Ray Bennion

Personal information
- Full name: Samuel Raymond Bennion
- Date of birth: 1 September 1896
- Place of birth: Summerhill, Wrexham, Wales
- Date of death: 12 March 1968 (aged 71)
- Place of death: Burnley, England
- Height: 5 ft 8 in (1.73 m)
- Position(s): Right-half

Youth career
- Gwersyllt School
- Ragtimes
- 1919–1921: Crichton's Athletic

Senior career*
- Years: Team / Apps / (Gls)
- 1921–1932: Manchester United / 286 / (2)
- 1932–1934: Burnley / 31 / (0)

International career
- 1925–1931: Wales / 10 / (0)

= Ray Bennion =

Welsh footballer

Samuel Raymond Bennion (1 September 1896 – 12 March 1968) was a Welsh footballer who played as a right-half in the Football League during the 1920s and 1930s.
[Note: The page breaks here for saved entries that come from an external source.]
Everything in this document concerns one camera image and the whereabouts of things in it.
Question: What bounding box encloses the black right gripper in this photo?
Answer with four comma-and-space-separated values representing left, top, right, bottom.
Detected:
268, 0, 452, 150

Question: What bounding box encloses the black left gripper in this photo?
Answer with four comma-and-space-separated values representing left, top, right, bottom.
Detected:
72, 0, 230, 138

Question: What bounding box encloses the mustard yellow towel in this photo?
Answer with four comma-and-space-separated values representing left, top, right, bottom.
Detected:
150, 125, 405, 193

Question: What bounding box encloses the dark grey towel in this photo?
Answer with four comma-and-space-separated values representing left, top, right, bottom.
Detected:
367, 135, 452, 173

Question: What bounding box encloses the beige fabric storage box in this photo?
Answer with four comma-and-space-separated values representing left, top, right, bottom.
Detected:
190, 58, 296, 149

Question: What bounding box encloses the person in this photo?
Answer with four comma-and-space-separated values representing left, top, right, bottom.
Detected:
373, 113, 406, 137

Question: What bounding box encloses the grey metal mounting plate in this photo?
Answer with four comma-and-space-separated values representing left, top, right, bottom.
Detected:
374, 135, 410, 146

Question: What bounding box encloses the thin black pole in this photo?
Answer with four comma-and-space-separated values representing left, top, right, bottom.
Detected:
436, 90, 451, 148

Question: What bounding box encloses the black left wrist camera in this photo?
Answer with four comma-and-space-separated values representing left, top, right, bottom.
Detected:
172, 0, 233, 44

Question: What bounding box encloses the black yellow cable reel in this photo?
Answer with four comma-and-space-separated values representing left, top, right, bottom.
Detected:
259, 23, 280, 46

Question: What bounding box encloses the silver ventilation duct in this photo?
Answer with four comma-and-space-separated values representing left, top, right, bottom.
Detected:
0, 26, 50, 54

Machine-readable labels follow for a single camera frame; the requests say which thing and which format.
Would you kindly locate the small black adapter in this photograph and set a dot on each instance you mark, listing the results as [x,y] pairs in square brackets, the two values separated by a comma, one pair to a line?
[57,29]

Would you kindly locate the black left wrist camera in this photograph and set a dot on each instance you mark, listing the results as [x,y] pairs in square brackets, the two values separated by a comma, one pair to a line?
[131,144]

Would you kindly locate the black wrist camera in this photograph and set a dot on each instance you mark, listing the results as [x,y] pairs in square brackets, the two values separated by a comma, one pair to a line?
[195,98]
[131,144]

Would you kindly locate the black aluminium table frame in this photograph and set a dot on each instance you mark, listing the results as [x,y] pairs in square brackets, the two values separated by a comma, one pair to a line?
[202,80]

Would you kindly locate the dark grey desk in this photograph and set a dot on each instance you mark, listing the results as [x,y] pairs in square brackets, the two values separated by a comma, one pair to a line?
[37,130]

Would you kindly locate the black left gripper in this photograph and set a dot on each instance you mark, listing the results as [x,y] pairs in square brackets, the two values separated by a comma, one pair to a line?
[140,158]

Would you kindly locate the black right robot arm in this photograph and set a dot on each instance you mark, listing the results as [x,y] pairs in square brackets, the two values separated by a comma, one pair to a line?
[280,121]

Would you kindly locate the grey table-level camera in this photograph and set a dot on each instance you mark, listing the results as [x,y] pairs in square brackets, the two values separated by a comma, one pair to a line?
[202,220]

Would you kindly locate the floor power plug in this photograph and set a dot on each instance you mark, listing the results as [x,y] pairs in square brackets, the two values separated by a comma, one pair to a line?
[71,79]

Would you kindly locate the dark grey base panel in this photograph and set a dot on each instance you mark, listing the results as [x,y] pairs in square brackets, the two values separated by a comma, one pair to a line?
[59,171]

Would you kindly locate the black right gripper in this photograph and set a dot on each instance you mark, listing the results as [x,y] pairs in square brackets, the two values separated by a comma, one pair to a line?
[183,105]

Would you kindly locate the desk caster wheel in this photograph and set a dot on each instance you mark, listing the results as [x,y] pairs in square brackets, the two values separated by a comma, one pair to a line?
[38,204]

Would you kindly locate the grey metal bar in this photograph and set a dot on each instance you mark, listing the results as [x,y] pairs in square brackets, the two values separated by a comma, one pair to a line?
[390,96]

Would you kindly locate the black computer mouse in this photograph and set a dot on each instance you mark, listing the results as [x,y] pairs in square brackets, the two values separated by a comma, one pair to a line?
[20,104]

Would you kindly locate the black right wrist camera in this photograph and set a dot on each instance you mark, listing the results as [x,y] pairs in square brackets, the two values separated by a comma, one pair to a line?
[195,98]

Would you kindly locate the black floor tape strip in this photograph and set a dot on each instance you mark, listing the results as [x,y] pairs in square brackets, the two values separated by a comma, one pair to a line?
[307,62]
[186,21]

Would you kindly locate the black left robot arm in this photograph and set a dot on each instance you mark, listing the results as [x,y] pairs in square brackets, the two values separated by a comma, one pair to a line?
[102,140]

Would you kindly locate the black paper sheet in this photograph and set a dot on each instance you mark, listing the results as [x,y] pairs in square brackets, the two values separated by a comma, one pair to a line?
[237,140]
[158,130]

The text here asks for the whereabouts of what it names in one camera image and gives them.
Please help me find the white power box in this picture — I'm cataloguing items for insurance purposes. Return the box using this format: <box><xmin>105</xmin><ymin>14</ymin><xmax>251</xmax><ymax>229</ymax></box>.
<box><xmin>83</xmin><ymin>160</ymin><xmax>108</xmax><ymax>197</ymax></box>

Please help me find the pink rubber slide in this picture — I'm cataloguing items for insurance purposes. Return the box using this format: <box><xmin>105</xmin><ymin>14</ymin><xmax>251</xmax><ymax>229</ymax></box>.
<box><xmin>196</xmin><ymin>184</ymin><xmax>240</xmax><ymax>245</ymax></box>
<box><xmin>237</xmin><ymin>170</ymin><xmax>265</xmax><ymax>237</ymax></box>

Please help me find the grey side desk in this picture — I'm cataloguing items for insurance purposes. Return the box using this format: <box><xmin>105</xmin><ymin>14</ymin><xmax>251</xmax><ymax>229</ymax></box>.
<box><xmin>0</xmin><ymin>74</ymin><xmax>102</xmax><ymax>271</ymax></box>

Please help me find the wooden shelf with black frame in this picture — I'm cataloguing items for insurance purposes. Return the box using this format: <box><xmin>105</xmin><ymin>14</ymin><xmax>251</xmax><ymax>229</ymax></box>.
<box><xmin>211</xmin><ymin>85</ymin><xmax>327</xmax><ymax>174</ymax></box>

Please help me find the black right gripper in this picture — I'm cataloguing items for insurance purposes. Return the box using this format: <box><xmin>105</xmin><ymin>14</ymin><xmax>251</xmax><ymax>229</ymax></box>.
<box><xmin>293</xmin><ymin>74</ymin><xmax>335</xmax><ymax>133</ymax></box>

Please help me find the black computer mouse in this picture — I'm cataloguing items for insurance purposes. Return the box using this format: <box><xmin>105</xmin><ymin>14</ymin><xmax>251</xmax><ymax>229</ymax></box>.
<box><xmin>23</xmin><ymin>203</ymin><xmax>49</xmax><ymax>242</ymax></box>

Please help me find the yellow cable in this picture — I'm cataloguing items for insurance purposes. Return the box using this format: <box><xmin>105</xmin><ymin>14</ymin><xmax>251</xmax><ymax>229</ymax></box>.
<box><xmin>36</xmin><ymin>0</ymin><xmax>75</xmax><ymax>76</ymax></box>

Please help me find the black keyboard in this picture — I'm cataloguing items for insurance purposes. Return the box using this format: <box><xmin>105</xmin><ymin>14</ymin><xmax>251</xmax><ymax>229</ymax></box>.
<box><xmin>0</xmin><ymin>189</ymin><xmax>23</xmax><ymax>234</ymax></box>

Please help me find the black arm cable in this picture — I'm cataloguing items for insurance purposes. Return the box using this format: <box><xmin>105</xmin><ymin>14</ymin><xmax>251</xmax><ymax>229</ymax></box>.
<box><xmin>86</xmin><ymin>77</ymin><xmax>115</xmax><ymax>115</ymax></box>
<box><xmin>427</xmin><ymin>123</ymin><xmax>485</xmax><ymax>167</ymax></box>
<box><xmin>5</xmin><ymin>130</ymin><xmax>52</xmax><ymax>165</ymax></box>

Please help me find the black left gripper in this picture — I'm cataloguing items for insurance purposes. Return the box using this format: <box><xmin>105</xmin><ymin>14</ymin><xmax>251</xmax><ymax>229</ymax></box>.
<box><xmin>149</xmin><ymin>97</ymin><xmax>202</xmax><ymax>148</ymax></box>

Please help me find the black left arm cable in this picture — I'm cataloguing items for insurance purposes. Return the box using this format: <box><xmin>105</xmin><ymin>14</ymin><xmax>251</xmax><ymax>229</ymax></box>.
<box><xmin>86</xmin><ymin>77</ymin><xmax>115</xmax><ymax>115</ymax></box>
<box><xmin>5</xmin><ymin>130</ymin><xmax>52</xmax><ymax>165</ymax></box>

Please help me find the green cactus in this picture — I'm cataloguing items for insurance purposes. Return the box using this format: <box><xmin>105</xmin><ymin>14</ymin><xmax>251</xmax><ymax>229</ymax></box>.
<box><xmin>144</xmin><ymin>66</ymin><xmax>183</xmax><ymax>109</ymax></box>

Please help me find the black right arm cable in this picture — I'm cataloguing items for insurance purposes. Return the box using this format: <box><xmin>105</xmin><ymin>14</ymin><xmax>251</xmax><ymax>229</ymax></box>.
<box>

In his early life, he played for Gwersyllt School. He then played for Ragtimes and Crichton's Athletic, winning the Cheshire County Challenge Cup with the latter before joining Manchester United in April 1921. His debut for United came on 27 August 1921 against Everton at Goodison Park. After scoring three goals in 301 appearances for the club, he moved to Burnley in November 1932 and was appointed as a coach there two years later. He was capped 10 times for Wales, making his debut on 31 October 1925 against Scotland at Ninian Park. He retired in 1964 due to ill health.